- _Brief_
Gather the lines from the material that contain "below".
※ ※ ※
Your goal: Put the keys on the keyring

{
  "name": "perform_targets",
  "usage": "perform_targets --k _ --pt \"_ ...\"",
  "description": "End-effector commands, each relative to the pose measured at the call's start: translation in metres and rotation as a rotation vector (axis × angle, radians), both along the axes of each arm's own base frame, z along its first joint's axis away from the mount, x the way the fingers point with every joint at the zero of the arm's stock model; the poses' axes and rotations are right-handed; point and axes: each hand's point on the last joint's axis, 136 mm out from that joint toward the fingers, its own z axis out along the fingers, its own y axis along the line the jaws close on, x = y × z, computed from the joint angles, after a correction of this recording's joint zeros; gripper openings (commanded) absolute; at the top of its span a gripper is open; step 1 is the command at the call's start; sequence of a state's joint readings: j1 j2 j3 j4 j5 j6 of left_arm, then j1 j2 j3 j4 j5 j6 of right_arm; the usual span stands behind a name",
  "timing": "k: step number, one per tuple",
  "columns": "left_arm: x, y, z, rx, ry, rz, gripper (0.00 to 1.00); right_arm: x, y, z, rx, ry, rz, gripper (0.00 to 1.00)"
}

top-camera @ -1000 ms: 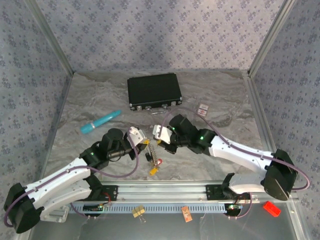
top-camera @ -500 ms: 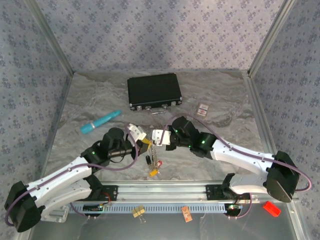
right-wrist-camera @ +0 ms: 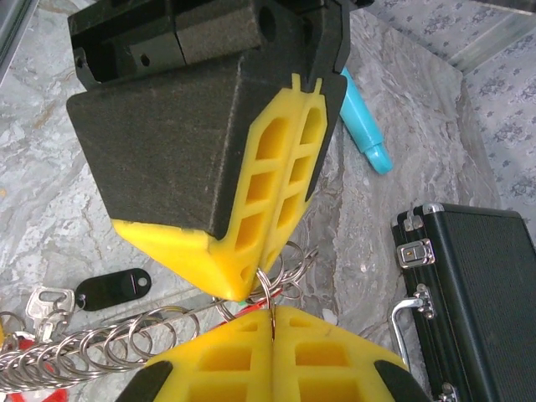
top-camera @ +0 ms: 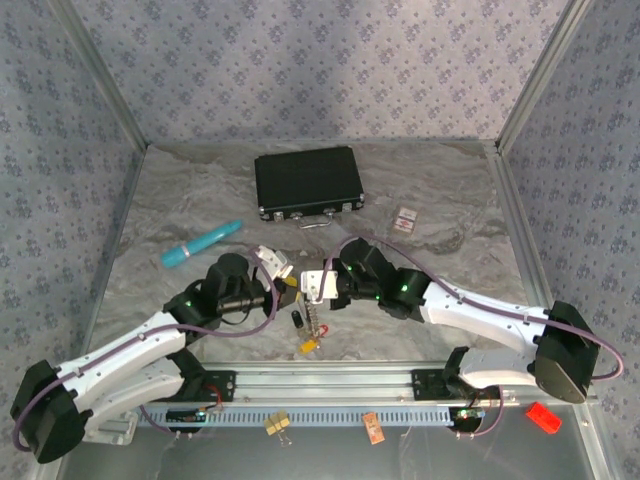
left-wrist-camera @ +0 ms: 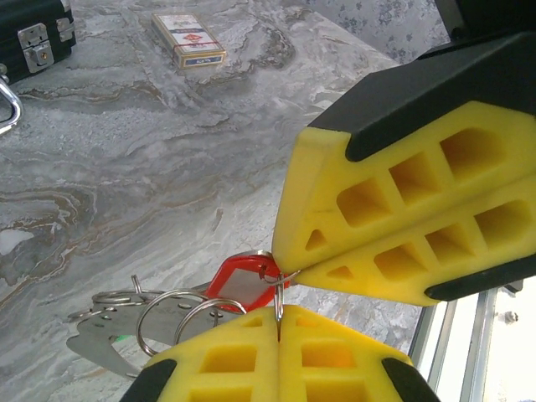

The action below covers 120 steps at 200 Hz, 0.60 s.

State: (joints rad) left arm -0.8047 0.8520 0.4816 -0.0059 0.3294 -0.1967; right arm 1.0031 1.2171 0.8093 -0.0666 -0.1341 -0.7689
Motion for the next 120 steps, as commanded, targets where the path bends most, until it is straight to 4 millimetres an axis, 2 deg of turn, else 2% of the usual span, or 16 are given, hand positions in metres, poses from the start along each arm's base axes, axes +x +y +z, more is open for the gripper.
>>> perform_targets --k 1,41,91,120 --pt "0.004 -0.006 0.025 -0.068 -0.039 -0.005 0.0 -0.005 -0.005 -0.005 -0.04 -0.016 0.008 0.0" --pt "0.004 -0.005 0.024 -0.066 -0.037 -0.003 0.0 0.006 -0.011 -0.007 -0.053 -0.037 -0.062 0.0" --pt "0.004 -0.004 0.023 -0.064 -0.034 -0.001 0.0 -0.005 -0.011 -0.007 -0.042 0.003 -0.029 0.0" --pt "0.004 -0.005 0.024 -0.066 -0.033 -0.002 0.0 -0.004 -0.008 -0.004 -0.027 0.007 -0.029 0.0"
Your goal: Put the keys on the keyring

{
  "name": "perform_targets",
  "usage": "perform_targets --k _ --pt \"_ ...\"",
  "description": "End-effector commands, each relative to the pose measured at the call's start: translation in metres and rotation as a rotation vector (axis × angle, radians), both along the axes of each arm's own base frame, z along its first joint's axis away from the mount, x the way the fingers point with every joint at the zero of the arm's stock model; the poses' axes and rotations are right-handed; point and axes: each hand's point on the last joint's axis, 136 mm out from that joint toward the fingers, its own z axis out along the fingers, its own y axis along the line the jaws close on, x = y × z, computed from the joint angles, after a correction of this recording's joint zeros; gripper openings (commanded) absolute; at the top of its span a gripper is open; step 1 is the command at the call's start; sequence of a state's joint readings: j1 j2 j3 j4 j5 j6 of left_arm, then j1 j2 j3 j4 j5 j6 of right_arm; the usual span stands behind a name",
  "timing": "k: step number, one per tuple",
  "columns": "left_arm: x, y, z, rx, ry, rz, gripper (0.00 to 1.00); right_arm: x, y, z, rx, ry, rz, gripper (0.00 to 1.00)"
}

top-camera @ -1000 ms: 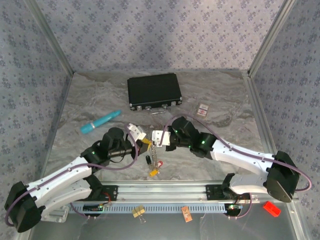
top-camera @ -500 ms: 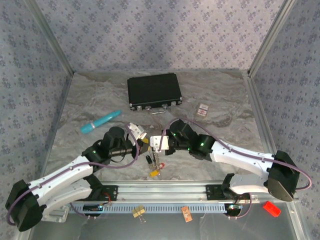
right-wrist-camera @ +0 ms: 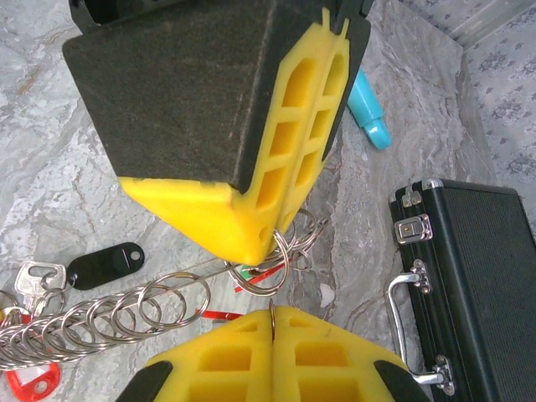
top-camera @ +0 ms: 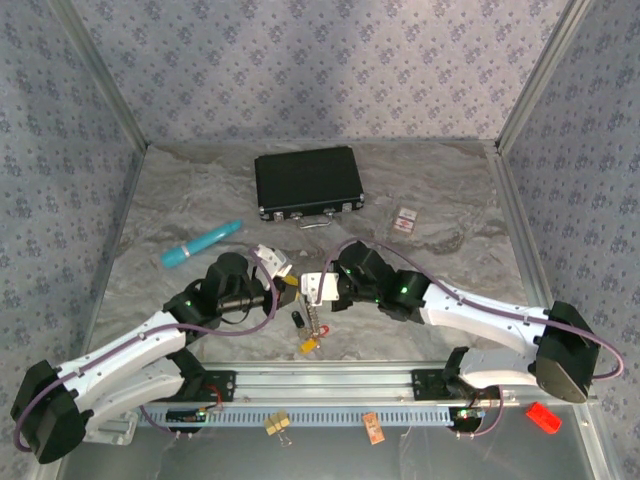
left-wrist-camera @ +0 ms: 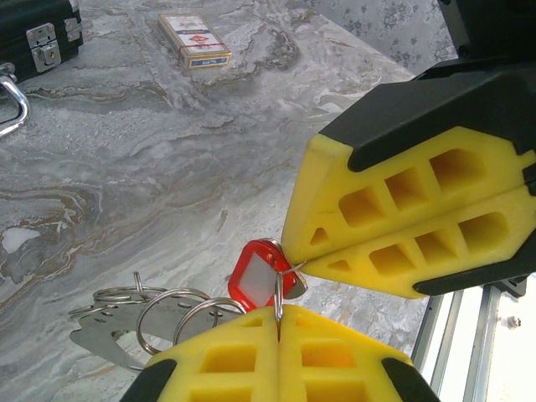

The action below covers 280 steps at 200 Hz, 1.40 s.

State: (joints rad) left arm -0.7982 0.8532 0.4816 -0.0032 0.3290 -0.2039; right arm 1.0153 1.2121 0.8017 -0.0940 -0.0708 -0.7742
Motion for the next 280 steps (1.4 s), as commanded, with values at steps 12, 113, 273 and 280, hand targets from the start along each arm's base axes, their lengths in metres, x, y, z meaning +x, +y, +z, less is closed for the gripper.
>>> perform_targets --k 12,113,273,280 --pt "0.003 -0.006 0.023 -0.063 -0.038 -0.011 0.0 -0.006 -0.001 0.003 0.021 0.024 0.003 0.0" --pt "0.002 -0.006 0.023 -0.062 -0.034 -0.016 0.0 0.002 0.004 0.003 0.033 0.046 -0.032 0.0" --pt "0.003 -0.008 0.022 -0.063 -0.023 -0.014 0.0 0.004 0.006 0.011 0.066 0.043 -0.048 0.0" --pt "0.003 -0.008 0.022 -0.063 -0.022 -0.013 0.0 0.003 0.006 0.011 0.066 0.045 -0.043 0.0"
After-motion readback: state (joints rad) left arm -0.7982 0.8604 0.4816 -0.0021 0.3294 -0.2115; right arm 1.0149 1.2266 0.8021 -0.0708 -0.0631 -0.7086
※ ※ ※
- _Output of the exercise_
The action below covers 120 steps at 200 Hz, 0.60 s.
The action below covers 280 steps at 200 Hz, 1.40 s.

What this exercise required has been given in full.